The motivation is not to identify good clusters but to split a dataset into groups of high similarity and of minimum size. Partitioning around medoids does not work out-of-the box, it would produce a lot of 1-item-clusters. Hierarchical approaches (AGNES, DIANA) does not help either.
This problem is someway similar to Stable Marriage problems: one tries to rank the neighbored items by similarity. But here, there are at least m items in one group / one marriage.
Thanks in advance!
This is not clustering then. A clustering algorithm should tell your that there are no clusters there. Your task sounds more like bin packing, knapsack and similar optimization problems to me.
Without any further constraints, your problem is also underspecified.
Why don't you try a greedy heuristic (which is common to use for knapsack like problems). Choose any point at random, add enough points to satisfy your minimum size constraint.

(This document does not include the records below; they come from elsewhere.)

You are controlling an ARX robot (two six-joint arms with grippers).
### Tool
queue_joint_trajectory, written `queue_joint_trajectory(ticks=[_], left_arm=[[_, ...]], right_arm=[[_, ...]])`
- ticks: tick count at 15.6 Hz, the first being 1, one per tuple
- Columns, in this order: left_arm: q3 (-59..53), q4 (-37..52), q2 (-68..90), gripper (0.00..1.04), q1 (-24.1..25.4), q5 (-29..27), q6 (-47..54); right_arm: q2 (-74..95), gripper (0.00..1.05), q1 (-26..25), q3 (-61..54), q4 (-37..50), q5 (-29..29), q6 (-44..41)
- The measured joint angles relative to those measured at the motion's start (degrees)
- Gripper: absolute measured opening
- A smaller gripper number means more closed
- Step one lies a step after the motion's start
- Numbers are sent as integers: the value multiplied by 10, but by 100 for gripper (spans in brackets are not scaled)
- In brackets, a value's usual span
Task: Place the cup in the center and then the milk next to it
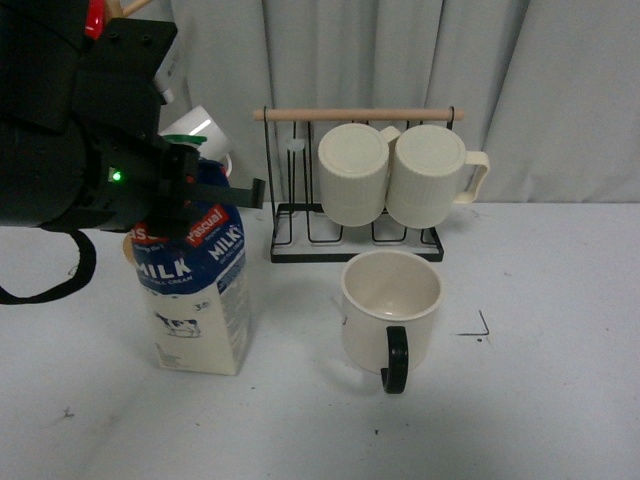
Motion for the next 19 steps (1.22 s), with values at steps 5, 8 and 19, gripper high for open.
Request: queue_joint_trajectory(ticks=[5,8,19], left_arm=[[12,12,14,3,-54,-55,-24],[19,13,32,3,-80,-63,-43],[29,7,43,3,-97,-83,-114]], right_arm=[[0,98,0,0,0,0,0],[0,98,0,0,0,0,0],[0,98,0,0,0,0,0]])
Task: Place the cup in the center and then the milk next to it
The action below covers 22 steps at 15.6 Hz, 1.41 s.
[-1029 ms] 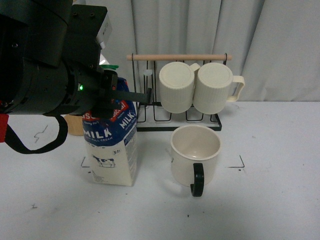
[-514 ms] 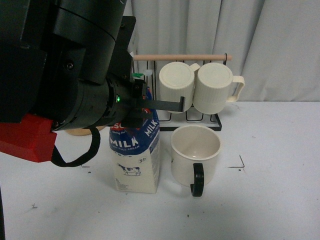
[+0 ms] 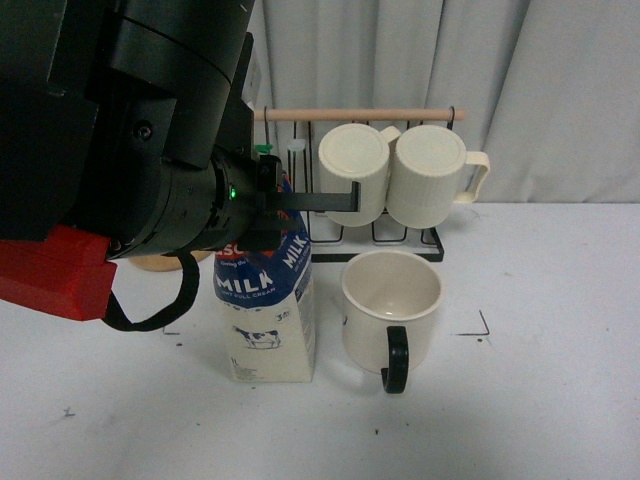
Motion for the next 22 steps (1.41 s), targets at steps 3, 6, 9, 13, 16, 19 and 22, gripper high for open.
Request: queue_joint_trajectory(ticks=[3,6,9,13,16,19,22], left_arm=[[9,-16,-2,25,-6,7,-32],[6,-32,-50,60,-8,18,-66],[-53,14,-148,94,3,52,-88],[-177,12,-363,98,64,103,-52],[-338,148,-525,67,179,88,92],[-409,143,-577,31,208,134,136],[-448,130,-643,2,236,155,141]], right_arm=[[0,98,0,0,0,0,0],[0,98,0,0,0,0,0],[0,98,0,0,0,0,0],[0,98,0,0,0,0,0],[0,98,0,0,0,0,0],[0,98,0,0,0,0,0],[0,98,0,0,0,0,0]])
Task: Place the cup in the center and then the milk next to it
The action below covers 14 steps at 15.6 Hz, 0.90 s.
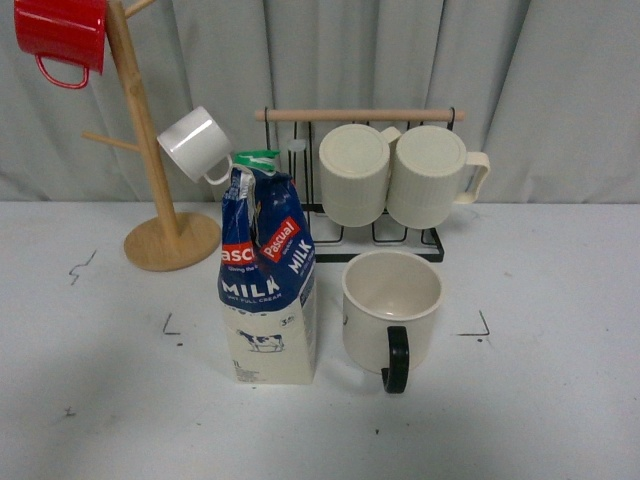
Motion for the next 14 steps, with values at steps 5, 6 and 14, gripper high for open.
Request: queue_joint_trajectory(ticks=[5,6,14], left_arm=[[-44,-55,-93,2,52,57,1],[-50,-69,-112,2,52,57,1],[-73,-136,-214,2,52,57,1]], right_arm=[[0,98,0,0,0,0,0],[0,98,0,0,0,0,0],[0,98,0,0,0,0,0]])
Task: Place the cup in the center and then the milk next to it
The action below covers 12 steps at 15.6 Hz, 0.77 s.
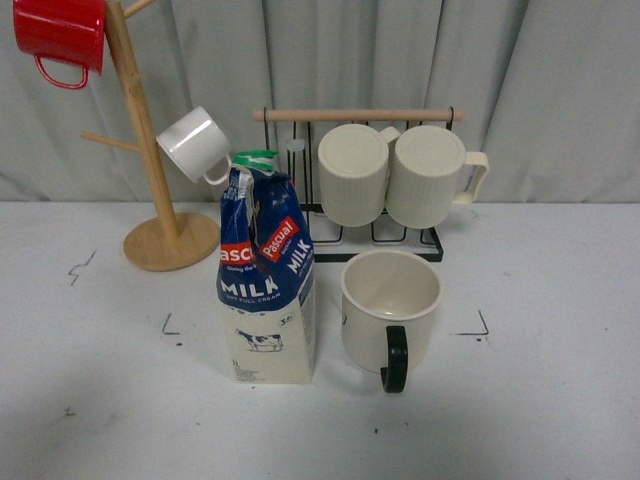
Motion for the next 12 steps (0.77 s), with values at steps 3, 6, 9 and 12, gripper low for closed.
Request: queue_joint_trajectory(ticks=[3,6,9,12], left_arm=[[0,-28,-29,2,0,0,0],[0,-53,-51,2,0,0,0],[0,-162,-130,2,0,1,0],[0,-161,-151,2,0,0,0]], right_arm=[[0,98,0,0,0,0,0],[0,98,0,0,0,0,0],[0,98,0,0,0,0,0],[0,98,0,0,0,0,0]])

Then choose the furthest point from this, and add again enough points to satisfy your minimum size. Repeat (using sum of distances for ranking), until you no longer can satisfy the minimum size. Then add every remaining point to the nearest cluster each. Finally, do an optimization pass moving points to other clusters as long as the minimum size is satisfied?
While this is not a typical clustering task (see @Anony-Mousse), you can modify a clustering algorithm to suit your needs.
You can follow this Tutorial for Same-Size K-Means, or simply use this algorithm from the tutorial
package/module in ELKI (build the latest version from GitHub, because I just fixed a bug there).
Essentially, this algorithm performs a k-means style least-squares optimization, but all clusters must have the same size (if N/k is not integer, the cluster sizes may vary by 1).
If you go to above tutorial and scroll to the bottom, you can see example results.